Quem quiser entender essa poesia não
poderá tomar homem e obra de forma isolada. O seu primeiro verso
surgiu – se fosse possível remontar o instante inicial de sua gênese
literária – quando viu pela primeira vez um homem, ou o nascedouro
do veio de um rio, ou o cintilar de um mínimo inseto. Quando José
Godoy Garcia fala de sua poesia, fica explícita a sua poética:
ritmos simples, naturais, nunca discursivos, sempre como caixa de
ressonância do dia, com uma pauta que elimina o vago, o insosso;
amplo de ansiedades e eventos da vida do ser humano comum. (Para ele
que transforma todo ser em um evento grandioso.) E conclui a visão
sobre o trabalho do poeta: O rapsodista é um escravo da razão. Ele
quer ser um palhaço, um clown desnudando tudo que encontra em seu
caminho. Pensa que a tragédia vai virar comédia.
Não será o menosprezo, a
discriminação, a indiferença que arranhará o vigor dessa poesia de
importância incontestável, sem grandiloqüência filosófica, sem
falsas vanglórias, pois nela não há supremacia do homem sobre a
vida. Há apenas um integrar-se. A semente não questiona quando vem a
chuva: nasce. Assim é o homem para José Godoy Garcia: reagir sempre
que a harmonia for ameaçada. Sempre está diante da vida sem ter medo
ou rancores, por isso a jovialidade de toda a sua obra. Escrever
para ele é como transpirar, abrir as folhas de uma janela, de um
livro. Sabe que a realidade está ali e terá apenas de achegar-se de
olhos abertos, com a abertura do coração, para imprimir-lhe
dignidade. Nunca esteve preocupado em fundar uma nova escola
literária, em estabelecer novos ditames poéticos. Preocupou-se
sempre em fazer que cada verso fosse íntimo da vida.
Nunca se sentiu atraído pelas
correntes literárias dominantes nos últimos cinqüenta anos. No
entanto, soube conviver com os seus agentes, sendo amigo de alguns,
sem necessidade de amarrar sua poesia a nenhum ditame só para o
merecimento crítico. Contudo, manteve sempre postura crítica de
oposição por entender que a literatura é autora de enriquecimento
humano e de aberta controvérsia crítica.
Acabou duplamente perseguido.

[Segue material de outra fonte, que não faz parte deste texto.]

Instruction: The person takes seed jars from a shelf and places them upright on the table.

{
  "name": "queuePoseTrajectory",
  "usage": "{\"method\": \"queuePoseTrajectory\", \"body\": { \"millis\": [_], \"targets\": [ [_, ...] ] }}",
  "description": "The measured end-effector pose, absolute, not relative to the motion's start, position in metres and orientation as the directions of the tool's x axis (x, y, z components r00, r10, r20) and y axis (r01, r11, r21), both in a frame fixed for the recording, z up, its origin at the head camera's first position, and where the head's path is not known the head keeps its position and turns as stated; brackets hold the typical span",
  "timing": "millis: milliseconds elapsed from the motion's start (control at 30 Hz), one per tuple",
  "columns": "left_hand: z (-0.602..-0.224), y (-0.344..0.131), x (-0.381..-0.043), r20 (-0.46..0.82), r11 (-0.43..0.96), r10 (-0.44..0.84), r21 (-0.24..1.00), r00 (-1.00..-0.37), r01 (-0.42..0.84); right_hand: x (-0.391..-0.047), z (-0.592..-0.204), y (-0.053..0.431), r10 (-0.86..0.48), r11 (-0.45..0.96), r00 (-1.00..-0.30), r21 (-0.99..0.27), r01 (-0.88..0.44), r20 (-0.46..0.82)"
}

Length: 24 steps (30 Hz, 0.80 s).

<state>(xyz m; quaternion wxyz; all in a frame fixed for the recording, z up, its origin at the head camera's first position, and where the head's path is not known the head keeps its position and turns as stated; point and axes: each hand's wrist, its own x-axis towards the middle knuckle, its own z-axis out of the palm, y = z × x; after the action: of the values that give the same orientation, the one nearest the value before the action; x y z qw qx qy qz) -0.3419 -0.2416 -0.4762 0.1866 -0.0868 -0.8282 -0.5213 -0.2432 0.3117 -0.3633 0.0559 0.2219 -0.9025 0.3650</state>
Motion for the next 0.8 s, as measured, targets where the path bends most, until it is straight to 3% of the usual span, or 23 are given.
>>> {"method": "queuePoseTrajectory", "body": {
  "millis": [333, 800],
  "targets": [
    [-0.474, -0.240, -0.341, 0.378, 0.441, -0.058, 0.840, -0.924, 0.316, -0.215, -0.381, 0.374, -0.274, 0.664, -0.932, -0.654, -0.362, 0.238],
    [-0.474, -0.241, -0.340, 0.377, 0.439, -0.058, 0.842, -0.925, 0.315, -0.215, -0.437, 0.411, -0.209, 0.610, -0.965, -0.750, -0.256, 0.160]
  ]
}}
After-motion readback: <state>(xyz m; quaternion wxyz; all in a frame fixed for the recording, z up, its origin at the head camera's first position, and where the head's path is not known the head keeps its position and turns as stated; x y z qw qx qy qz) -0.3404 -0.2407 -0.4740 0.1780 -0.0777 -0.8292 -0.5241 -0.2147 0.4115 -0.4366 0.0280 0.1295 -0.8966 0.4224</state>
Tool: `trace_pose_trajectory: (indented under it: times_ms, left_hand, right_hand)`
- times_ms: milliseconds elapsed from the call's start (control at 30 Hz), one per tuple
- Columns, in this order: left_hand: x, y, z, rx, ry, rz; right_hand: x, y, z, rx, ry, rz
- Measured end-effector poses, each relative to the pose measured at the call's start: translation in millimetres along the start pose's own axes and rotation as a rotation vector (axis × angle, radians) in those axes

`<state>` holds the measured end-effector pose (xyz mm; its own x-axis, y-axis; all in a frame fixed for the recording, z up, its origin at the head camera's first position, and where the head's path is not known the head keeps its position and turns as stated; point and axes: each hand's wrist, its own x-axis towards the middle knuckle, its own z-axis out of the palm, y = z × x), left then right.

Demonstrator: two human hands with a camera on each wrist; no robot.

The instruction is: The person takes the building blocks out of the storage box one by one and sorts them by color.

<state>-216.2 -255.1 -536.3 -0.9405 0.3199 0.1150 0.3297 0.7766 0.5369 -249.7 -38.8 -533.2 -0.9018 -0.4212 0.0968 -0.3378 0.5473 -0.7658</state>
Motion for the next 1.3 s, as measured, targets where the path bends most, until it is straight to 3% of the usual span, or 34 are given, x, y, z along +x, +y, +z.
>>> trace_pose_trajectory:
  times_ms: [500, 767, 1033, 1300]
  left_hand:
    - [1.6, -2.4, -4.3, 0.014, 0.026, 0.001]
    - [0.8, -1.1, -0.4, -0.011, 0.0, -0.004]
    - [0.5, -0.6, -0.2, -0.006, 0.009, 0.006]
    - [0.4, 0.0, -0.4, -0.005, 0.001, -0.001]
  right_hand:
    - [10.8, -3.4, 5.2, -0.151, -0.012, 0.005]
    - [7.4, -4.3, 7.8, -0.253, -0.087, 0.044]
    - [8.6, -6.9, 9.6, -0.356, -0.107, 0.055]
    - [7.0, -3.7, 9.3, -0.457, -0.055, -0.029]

Por
estar sempre envolvido com os movimentos de crítica e ruptura
social, foram longos os períodos em que teve de viver na
obscuridade. Por manter-se alheio às práticas poéticas de sua época
em fidelidade à vida e à construção da própria obra, a sua poesia
foi deixada à margem pelo processo crítico defensor das escolas
literárias, que, depois do Modernismo até o advento dos marginais,
talvez por fuga da crítica social, estiveram compromissadas com o
esvaziamento da palavra (vanguardas concretistas e Geração de 45).
Mas como nenhuma corrente consegue aprisionar a verdadeira poesia, a
obra de José Godoy Garcia continua cumprindo a sua trajetória de
beleza, de juventude, e de dignidade.